The most important characteristics of H5N1 infection that distinguish it from other subtypes of influenza virus infection, are that H5N1 disseminates beyond the respiratory system.14 For disseminated infection, H5N1 should have been in the bloodstream at some point. Virus isolation from peripheral blood is considered evidence of viremia.33, 39 Actually, virus antigens and H5N1 RNA have been reported to be detected in extrapulmonary tissues from several fatal cases.6, 9, 10, 12, 13, 14, 15, 17 The positive strand of H5N1 mRNA, indicative of viral replication, was detected by strand-specific RT-PCR in the intestines,6, 13, 14 liver,9, 13 heart,13, 14 lymph node,13 placenta14 and brain.14 On the other hand, histopathological findings were mostly nonspecific for H5N1 infection, such as hemophagocytotic activity, depletion of lymphoid cells, acute tubular necrosis, fatty changes in the liver and brain edema. More specific pathological changes, such as inflammatory cell infiltrations associated with the detection of viral antigen would be needed to show disseminate H5N1 infection. In extrapulmonary organs of two autopsied cases in this study, we were unable to obtain evidence of H5N1 dissemination. For both cases, illness lasted >10 days and the titers of H5N1 RNA were low, even in lung sections (Table 1, Figure 4a). Therefore, it might be reasonable to suggest that H5N1 RNA in extrapulmonary organs were below the level of detection. In addition, the histopathological findings of the extrapulmonary tissues were limited to nonspecific ischemic changes. The inconsistent results regarding the extent of H5N1 distribution in fatal cases are likely due to several factors, including the conditions of samples, the duration of disease and the medication given to patients. In addition to this, the differences in permissivity and immunological reactivity to H5N1 among patients should be also considered.
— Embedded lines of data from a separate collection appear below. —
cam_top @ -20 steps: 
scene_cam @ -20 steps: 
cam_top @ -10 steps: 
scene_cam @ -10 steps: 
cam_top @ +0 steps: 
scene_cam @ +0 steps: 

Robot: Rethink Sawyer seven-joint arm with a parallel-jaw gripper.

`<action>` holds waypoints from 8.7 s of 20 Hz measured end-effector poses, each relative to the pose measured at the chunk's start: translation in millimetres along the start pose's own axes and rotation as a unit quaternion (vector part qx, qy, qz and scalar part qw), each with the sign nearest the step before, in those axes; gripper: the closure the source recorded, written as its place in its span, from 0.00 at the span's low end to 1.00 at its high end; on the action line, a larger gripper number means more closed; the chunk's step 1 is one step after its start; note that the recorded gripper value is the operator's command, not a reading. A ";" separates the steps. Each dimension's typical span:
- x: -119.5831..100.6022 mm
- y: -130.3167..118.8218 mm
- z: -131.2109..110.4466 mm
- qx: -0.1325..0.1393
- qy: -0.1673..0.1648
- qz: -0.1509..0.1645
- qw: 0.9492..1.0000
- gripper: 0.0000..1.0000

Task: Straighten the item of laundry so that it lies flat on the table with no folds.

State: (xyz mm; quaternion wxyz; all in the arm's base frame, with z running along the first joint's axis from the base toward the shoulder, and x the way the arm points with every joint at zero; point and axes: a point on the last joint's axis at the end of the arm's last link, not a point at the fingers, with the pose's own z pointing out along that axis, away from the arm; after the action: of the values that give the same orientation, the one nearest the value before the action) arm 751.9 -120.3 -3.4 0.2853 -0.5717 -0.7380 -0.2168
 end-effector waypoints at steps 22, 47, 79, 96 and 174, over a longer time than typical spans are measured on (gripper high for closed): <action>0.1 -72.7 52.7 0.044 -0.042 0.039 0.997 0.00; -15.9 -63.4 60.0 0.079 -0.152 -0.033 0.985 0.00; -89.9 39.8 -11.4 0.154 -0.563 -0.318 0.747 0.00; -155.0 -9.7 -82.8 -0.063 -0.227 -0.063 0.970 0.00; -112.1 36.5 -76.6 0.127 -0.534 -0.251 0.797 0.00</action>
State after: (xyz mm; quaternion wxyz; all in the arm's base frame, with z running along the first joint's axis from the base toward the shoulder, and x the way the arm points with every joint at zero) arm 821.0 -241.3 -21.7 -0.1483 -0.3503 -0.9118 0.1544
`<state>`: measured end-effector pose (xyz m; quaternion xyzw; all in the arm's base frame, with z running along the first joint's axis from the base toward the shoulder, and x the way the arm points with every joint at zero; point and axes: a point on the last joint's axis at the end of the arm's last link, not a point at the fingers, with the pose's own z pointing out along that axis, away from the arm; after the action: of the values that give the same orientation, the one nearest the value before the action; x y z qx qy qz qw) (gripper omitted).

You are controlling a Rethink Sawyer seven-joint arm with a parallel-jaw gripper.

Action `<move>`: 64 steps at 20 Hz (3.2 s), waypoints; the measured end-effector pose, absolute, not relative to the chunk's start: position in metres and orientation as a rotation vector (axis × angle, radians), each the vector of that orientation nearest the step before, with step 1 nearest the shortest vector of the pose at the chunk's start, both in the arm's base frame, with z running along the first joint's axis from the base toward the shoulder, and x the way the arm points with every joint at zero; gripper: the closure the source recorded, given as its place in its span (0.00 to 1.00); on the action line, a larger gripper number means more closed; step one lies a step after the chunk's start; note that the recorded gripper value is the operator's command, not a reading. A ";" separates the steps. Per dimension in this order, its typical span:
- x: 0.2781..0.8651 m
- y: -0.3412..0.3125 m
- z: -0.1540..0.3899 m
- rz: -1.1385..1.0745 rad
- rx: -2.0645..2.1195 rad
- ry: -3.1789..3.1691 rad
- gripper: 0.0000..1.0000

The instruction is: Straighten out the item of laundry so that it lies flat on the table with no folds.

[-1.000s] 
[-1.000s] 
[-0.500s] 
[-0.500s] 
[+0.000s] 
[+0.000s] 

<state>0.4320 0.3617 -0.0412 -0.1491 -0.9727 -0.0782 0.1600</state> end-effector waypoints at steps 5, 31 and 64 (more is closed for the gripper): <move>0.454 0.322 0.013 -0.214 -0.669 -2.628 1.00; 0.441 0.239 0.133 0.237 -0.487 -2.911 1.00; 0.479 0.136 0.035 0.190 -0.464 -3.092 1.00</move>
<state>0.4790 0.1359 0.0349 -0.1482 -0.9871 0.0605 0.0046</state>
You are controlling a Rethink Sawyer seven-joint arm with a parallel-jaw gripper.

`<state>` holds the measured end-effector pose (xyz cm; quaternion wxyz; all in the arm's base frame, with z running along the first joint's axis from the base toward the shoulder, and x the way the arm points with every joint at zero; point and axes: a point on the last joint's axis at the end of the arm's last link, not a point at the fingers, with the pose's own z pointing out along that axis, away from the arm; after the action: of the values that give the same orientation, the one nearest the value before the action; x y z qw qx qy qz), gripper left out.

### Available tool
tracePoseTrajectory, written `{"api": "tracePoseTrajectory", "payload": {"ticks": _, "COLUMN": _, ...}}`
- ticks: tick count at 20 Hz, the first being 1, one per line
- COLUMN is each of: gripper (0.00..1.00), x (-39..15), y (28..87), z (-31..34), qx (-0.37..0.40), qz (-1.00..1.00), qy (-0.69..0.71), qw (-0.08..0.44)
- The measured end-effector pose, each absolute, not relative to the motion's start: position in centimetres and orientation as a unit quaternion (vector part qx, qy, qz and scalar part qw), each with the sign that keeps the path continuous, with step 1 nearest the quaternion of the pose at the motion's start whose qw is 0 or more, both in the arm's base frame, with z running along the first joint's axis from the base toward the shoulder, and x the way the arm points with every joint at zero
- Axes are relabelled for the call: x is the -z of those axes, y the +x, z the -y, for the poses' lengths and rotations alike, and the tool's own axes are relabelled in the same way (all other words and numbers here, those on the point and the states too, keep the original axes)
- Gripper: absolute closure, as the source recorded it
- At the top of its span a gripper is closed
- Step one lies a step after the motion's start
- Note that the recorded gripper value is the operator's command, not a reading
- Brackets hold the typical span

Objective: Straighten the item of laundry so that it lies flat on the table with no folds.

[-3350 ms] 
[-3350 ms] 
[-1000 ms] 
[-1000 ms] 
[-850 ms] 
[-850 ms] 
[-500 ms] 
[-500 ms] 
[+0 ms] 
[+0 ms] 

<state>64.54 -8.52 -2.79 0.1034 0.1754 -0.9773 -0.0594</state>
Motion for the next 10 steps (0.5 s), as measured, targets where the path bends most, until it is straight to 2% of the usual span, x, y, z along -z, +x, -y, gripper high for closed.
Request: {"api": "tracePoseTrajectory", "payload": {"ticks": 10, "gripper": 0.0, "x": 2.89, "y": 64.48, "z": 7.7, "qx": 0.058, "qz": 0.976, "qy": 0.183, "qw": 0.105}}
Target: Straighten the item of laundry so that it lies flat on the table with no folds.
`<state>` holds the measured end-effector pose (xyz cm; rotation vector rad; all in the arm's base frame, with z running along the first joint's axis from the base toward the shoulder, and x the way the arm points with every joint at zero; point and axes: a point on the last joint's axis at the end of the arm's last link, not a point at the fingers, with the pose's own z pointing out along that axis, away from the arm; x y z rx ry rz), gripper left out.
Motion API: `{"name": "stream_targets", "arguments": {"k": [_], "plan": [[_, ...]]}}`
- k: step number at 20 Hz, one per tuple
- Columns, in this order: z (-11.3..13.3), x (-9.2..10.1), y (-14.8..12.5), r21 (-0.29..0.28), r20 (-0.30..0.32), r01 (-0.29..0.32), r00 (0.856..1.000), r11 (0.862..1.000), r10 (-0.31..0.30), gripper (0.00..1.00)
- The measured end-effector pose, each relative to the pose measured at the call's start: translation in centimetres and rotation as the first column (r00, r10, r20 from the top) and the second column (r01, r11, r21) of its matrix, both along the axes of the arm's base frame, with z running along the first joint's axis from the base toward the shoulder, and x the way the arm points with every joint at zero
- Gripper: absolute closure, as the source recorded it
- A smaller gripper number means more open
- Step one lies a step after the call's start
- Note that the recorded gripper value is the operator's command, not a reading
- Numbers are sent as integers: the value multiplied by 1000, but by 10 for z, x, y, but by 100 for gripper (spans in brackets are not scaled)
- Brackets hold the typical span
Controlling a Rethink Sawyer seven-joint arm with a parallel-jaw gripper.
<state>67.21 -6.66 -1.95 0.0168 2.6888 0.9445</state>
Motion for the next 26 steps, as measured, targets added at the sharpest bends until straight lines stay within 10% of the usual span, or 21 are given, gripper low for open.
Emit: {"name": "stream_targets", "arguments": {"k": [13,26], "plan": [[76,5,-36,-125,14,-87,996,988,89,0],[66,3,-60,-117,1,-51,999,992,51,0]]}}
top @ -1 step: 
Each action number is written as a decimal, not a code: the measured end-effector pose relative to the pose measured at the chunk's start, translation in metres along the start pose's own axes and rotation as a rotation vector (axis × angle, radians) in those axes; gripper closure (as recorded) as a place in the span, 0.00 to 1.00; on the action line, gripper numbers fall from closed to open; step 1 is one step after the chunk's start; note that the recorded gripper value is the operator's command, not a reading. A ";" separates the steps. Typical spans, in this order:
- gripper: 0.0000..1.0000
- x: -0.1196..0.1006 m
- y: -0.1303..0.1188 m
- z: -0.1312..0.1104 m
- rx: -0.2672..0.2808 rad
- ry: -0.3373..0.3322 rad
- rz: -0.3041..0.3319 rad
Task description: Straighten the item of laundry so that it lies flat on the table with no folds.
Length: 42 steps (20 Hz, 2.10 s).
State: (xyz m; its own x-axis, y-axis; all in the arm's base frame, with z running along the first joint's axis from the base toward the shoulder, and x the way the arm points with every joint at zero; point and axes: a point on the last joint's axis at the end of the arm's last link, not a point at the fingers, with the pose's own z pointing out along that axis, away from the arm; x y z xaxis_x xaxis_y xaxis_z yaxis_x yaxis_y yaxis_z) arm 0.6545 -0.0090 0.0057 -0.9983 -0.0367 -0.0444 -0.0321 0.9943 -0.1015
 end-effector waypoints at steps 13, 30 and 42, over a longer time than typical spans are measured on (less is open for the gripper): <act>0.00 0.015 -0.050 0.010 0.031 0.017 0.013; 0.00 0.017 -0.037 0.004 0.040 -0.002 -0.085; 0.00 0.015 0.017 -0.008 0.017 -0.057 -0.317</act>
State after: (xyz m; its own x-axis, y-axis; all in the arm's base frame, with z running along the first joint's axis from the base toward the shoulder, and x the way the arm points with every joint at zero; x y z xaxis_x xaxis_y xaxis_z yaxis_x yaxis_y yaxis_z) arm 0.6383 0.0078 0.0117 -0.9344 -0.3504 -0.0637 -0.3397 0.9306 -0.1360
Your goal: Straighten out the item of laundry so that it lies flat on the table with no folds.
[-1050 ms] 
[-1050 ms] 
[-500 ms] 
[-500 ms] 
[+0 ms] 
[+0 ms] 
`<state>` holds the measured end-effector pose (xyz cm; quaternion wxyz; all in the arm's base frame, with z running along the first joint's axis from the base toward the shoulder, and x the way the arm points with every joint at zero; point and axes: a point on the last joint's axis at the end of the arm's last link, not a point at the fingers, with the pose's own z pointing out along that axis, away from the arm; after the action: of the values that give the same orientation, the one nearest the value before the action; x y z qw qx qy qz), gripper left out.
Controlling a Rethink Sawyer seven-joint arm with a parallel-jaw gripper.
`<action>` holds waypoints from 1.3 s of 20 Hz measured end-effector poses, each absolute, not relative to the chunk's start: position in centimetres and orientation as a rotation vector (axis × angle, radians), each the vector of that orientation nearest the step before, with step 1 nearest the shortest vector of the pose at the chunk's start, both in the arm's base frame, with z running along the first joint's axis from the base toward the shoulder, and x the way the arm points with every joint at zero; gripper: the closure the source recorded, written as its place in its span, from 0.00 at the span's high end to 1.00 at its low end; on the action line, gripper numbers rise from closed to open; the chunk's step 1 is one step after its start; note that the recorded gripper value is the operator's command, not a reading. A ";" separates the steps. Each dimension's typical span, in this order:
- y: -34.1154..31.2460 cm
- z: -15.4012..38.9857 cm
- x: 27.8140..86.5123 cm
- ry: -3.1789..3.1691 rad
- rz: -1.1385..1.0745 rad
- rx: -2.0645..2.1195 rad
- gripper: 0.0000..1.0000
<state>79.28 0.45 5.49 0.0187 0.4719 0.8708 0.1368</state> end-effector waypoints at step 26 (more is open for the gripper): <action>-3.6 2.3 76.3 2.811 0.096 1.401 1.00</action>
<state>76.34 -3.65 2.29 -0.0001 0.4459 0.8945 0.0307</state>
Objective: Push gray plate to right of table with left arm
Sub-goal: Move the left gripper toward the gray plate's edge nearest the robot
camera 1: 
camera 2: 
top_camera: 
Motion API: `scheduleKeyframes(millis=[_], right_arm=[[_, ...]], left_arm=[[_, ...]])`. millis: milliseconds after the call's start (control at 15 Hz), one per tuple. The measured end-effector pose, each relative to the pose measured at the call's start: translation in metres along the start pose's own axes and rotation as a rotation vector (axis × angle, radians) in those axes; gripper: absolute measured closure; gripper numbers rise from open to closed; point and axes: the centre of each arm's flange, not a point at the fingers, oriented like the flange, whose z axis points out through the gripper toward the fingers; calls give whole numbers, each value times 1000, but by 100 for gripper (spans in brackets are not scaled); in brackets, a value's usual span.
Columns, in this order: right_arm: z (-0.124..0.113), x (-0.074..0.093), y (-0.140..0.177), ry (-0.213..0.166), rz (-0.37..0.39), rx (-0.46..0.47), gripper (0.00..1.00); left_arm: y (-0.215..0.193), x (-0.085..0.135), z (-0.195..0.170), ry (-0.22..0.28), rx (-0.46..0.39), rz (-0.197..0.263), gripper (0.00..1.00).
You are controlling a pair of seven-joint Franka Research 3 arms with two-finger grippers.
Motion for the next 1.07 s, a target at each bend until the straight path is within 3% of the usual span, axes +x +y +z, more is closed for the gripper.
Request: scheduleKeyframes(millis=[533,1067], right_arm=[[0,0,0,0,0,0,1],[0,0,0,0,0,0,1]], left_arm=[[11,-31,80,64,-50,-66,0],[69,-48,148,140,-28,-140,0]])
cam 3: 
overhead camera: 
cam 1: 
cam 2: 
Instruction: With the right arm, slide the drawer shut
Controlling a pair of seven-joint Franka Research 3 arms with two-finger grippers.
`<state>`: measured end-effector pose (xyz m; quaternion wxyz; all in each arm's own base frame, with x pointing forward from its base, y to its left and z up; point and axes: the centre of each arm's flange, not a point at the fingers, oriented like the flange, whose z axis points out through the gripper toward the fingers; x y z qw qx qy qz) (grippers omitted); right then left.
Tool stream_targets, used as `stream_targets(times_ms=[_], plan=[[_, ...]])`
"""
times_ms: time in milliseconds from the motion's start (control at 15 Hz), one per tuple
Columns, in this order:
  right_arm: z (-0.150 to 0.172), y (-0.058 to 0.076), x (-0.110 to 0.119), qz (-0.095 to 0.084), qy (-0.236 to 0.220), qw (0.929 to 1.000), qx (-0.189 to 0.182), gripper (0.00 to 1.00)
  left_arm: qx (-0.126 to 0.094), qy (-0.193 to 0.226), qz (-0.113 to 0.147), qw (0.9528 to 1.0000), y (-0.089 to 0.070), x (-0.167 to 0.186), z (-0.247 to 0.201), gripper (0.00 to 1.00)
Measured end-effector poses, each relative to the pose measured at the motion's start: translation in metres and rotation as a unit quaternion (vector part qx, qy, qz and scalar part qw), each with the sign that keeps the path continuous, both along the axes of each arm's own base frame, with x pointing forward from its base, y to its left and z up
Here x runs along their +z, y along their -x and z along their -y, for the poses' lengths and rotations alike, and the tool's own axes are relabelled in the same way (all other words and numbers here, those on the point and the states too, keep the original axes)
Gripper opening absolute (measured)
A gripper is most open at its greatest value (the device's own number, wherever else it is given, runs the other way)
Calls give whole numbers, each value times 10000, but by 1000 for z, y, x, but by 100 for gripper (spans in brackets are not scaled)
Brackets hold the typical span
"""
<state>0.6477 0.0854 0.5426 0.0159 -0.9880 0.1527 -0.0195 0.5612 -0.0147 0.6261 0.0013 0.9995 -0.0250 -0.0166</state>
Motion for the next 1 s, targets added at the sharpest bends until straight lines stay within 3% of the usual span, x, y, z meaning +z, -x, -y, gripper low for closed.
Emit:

We investigated formalin-fixed, paraffin-embedded tissues from five fatal H5N1 cases. H5N1 viral load was highest in the lung of the case with the shortest duration of disease. Proinflammatory cytokine and chemokine mRNA copy numbers correlated with H5N1 RNA copy numbers in each lung region. In H5N1-infected lungs, monocytes/macrophages, epithelial cells and endothelial cells produced several cytokines and chemokines. We were unable to determine any dissemination of H5N1 beyond the respiratory organs in two autopsied cases. Further investigation is necessary to elucidate the pathogenesis of H5N1 infection in humans.